● **Requirement**:
Give back the full data, unchanged and complete.

● **Raw data**:

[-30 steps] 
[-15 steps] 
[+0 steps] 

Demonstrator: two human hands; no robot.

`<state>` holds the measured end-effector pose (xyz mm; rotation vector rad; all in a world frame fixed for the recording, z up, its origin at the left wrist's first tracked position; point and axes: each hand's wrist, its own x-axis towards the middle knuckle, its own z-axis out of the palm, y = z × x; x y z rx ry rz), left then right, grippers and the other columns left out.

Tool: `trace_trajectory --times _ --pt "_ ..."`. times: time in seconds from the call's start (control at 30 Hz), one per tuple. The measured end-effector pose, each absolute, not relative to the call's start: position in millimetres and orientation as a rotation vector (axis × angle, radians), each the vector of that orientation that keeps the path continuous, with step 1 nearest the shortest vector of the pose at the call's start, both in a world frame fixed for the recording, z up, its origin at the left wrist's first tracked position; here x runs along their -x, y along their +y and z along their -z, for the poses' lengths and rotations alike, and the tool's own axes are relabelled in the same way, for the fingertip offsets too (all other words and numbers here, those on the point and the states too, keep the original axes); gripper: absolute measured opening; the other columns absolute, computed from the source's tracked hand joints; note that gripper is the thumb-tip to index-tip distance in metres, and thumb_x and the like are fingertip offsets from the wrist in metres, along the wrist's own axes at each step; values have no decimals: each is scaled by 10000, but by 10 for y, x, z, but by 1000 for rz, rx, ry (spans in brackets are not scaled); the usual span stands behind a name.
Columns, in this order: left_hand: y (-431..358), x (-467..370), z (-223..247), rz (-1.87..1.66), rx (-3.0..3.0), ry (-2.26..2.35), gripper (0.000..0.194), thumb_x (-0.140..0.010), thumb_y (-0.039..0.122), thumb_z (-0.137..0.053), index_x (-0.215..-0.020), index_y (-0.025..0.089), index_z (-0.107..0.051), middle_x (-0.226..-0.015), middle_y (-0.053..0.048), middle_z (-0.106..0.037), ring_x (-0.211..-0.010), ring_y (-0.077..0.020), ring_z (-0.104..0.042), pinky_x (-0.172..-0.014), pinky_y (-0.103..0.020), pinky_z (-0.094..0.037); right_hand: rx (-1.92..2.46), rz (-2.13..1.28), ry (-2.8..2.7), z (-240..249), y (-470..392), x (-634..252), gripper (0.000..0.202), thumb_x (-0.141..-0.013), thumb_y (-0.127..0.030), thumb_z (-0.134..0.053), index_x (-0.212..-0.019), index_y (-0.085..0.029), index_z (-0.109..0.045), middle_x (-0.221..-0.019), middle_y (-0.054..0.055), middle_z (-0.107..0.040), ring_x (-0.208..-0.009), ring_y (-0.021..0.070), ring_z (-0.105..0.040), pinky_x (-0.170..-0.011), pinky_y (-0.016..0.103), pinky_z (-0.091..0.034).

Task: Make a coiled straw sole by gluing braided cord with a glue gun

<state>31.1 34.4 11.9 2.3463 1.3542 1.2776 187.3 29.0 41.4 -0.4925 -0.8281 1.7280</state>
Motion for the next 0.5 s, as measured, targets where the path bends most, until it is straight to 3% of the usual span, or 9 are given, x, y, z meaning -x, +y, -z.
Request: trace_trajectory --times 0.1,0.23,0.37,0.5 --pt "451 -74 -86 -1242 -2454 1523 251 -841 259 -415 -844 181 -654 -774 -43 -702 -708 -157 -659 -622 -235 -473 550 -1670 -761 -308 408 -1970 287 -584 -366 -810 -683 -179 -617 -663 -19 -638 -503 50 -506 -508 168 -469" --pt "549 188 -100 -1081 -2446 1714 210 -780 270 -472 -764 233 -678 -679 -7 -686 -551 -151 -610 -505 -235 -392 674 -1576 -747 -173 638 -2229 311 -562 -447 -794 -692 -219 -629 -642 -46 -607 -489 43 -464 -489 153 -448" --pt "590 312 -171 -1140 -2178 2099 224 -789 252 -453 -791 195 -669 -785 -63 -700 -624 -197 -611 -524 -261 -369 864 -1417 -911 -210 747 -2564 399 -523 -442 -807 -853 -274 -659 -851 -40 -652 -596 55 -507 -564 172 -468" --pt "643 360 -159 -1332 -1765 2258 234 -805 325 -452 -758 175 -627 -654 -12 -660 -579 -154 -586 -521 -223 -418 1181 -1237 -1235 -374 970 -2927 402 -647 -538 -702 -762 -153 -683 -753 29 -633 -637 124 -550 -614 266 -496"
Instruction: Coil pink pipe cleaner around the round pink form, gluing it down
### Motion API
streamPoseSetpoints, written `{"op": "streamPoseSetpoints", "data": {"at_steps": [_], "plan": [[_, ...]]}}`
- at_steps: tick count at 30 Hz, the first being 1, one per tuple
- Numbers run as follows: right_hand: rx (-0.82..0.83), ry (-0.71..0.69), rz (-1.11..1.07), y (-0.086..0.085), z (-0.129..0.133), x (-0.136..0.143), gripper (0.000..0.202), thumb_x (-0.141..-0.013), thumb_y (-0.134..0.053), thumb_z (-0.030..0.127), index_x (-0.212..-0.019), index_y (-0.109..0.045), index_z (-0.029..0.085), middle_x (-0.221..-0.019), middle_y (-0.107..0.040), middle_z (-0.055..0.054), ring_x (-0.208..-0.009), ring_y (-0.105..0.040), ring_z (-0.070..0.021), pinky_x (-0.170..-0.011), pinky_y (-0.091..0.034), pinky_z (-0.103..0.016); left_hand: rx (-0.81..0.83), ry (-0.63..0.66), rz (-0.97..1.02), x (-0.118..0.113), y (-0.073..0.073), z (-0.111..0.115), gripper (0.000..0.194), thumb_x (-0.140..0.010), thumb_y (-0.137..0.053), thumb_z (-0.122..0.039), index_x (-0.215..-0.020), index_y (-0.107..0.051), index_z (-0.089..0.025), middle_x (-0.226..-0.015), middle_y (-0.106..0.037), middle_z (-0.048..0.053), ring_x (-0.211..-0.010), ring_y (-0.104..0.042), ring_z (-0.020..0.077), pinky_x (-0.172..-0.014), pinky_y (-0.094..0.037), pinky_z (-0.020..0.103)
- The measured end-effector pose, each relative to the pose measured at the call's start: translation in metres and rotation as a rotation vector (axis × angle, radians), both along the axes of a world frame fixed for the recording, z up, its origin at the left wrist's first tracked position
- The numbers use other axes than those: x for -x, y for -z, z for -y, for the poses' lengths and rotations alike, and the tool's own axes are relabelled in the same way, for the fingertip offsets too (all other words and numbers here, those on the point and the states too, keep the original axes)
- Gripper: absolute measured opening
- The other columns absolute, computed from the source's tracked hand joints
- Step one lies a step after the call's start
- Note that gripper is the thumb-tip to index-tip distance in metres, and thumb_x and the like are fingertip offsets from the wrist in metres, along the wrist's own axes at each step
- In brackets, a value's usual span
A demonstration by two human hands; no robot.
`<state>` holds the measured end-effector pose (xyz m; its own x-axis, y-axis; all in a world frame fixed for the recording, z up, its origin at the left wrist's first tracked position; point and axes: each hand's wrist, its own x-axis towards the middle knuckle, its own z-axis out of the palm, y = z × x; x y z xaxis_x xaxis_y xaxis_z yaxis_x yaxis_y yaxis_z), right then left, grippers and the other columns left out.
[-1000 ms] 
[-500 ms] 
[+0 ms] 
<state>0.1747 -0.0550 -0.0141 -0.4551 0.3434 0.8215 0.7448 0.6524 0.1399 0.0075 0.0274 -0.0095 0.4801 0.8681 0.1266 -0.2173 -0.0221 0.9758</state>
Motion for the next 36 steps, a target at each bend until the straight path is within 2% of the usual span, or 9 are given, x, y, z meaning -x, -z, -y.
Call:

● **Task response**:
[-30 steps] 
[-15 steps] 
[+0 steps] 

Demonstrator: two human hands; no robot.

`<state>` holds the measured end-effector pose (xyz mm; rotation vector rad; all in a world frame fixed for the recording, z up, its origin at the left wrist's first tracked position; point and axes: each hand's wrist, its own x-axis towards the middle knuckle, its own z-axis out of the palm, y = z × x; x y z rx ry rz), left then right, grippers and the other columns left out.

Tool: `trace_trajectory --times _ --pt "_ ..."`. times: time in seconds from the call's start (control at 30 Hz), one per tuple. The measured end-effector pose, each absolute, not relative to the call's start: position in millimetres and orientation as a rotation vector (axis × angle, radians), each the vector of that orientation that keeps the path continuous, with step 1 nearest the shortest vector of the pose at the call's start, both in a world frame fixed for the recording, z up, its origin at the left wrist's first tracked position; here x runs along their -x, y along their +y and z along their -z, for the poses' lengths and rotations alike, and the tool's own axes are relabelled in the same way, for the fingertip offsets too (all other words and numbers here, those on the point and the states too, keep the original axes); gripper: absolute measured opening; the other columns absolute, computed from the source's tracked hand joints; note that gripper is the thumb-tip to index-tip distance in metres, and thumb_x and the like are fingertip offsets from the wrist in metres, along the wrist's own axes at each step; values have no decimals: each is scaled by 10000, but by 10 for y, x, z, but by 1000 for rz, rx, ry (spans in brackets are not scaled); the usual span stands behind a name.
Columns, in this order: left_hand: y (-431..358), x (-467..370), z (-223..247), rz (-1.87..1.66), rx (-3.0..3.0), ry (-2.26..2.35), gripper (0.000..0.194), thumb_x (-0.140..0.010), thumb_y (-0.039..0.122), thumb_z (-0.137..0.053), index_x (-0.215..-0.020), index_y (-0.025..0.089), index_z (-0.107..0.051), middle_x (-0.226..-0.015), middle_y (-0.053..0.048), middle_z (-0.106..0.037), ring_x (-0.211..-0.010), ring_y (-0.077..0.020), ring_z (-0.104..0.042), pinky_x (-0.172..-0.014), pinky_y (-0.103..0.020), pinky_z (-0.094..0.037); right_hand: rx (-1.92..2.46), rz (-2.13..1.28), ry (-2.8..2.7), z (-240..249), y (-470..392), x (-634..252), gripper (0.000..0.202), thumb_x (-0.141..-0.013), thumb_y (-0.127..0.030), thumb_z (-0.134..0.053), index_x (-0.212..-0.019), index_y (-0.085..0.029), index_z (-0.109..0.045), middle_x (-0.221..-0.019), middle_y (-0.054..0.055), middle_z (-0.107..0.040), ring_x (-0.208..-0.009), ring_y (-0.021..0.070), ring_z (-0.105..0.040), pinky_x (-0.170..-0.011), pinky_y (-0.016..0.103), pinky_z (-0.091..0.034).

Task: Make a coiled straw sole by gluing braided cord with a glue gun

<state>31.1 34.4 11.9 2.3463 1.3542 1.2776 187.3 29.0 41.4 -0.4925 -0.8281 1.7280</state>
Motion for the next 0.5 s, as measured, targets where the path bends most, until it is straight to 3% of the usual span, or 9 are given, x, y, z meaning -x, +y, -z.
Request: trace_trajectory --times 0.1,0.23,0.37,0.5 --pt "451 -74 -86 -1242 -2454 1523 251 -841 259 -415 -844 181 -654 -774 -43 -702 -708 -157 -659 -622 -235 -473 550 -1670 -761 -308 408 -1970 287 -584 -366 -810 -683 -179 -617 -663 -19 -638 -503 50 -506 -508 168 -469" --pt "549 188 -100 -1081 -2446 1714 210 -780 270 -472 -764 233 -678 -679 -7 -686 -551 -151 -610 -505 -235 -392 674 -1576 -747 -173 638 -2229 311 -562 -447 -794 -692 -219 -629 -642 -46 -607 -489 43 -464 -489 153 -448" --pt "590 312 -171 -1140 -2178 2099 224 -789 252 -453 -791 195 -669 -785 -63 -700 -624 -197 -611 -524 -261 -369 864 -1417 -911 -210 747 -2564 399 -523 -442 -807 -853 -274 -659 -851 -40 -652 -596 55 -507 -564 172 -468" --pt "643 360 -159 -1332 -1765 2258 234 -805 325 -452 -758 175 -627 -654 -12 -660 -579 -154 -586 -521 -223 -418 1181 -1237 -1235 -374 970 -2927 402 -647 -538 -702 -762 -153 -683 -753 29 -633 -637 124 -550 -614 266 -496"
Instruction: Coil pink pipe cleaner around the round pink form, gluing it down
### Motion API
streamPoseSetpoints, written `{"op": "streamPoseSetpoints", "data": {"at_steps": [_], "plan": [[_, ...]]}}`
- at_steps: tick count at 30 Hz, the first being 1, one per tuple
- Numbers run as follows: right_hand: rx (-0.82..0.83), ry (-0.71..0.69), rz (-1.11..1.07), y (-0.086..0.085), z (-0.129..0.133), x (-0.136..0.143), gripper (0.000..0.202), thumb_x (-0.141..-0.013), thumb_y (-0.134..0.053), thumb_z (-0.030..0.127), index_x (-0.212..-0.019), index_y (-0.109..0.045), index_z (-0.029..0.085), middle_x (-0.221..-0.019), middle_y (-0.107..0.040), middle_z (-0.055..0.054), ring_x (-0.208..-0.009), ring_y (-0.105..0.040), ring_z (-0.070..0.021), pinky_x (-0.170..-0.011), pinky_y (-0.091..0.034), pinky_z (-0.103..0.016); left_hand: rx (-0.81..0.83), ry (-0.63..0.66), rz (-0.97..1.02), x (-0.118..0.113), y (-0.073..0.073), z (-0.111..0.115), gripper (0.000..0.194), thumb_x (-0.140..0.010), thumb_y (-0.137..0.053), thumb_z (-0.122..0.039), index_x (-0.215..-0.020), index_y (-0.107..0.051), index_z (-0.089..0.025), middle_x (-0.226..-0.015), middle_y (-0.106..0.037), middle_z (-0.048..0.053), ring_x (-0.211..-0.010), ring_y (-0.104..0.042), ring_z (-0.020..0.077), pinky_x (-0.172..-0.014), pinky_y (-0.094..0.037), pinky_z (-0.020..0.103)
- The measured end-effector pose, each relative to the pose measured at the call's start: translation in metres and rotation as a rotation vector (axis × angle, radians), both along the axes of a world frame fixed for the recording, z up, its origin at the left wrist's first tracked position
- The numbers use other axes than those: x for -x, y for -z, z for -y, for the poses' lengths and rotations alike, and the tool's own axes are relabelled in the same way, for the fingertip offsets too (all other words and numbers here, those on the point and the states too, keep the original axes)
- Gripper: absolute measured opening
- The other columns absolute, computed from the source's tracked hand joints
- Step one lies a step after the call's start
- Note that gripper is the thumb-tip to index-tip distance in metres, and thumb_x and the like are fingertip offsets from the wrist in metres, along the wrist's own axes at each step
- In brackets, a value's usual span
A demonstration by two human hands; no robot.
`<state>` holds the measured end-effector pose (xyz m; its own x-axis, y-axis; all in a world frame fixed for the recording, z up, its origin at the left wrist's first tracked position; point and axes: each hand's wrist, its own x-axis towards the middle knuckle, its own z-axis out of the palm, y = z × x; x y z xaxis_x xaxis_y xaxis_z yaxis_x yaxis_y yaxis_z), right then left, grippers and the other columns left out.
[-1000 ms] 
[-500 ms] 
[+0 ms] 
<state>0.1747 -0.0550 -0.0141 -0.4551 0.3434 0.8215 0.7448 0.6524 0.1399 0.0075 0.0274 -0.0095 0.4801 0.8681 0.1266 -0.2173 -0.0221 0.9758</state>
Motion for the next 36 steps, a target at each bend until the straight path is within 2% of the usual span, or 9 are given, x, y, z meaning -x, -z, -y.
Call:

The exercise has nothing more to it.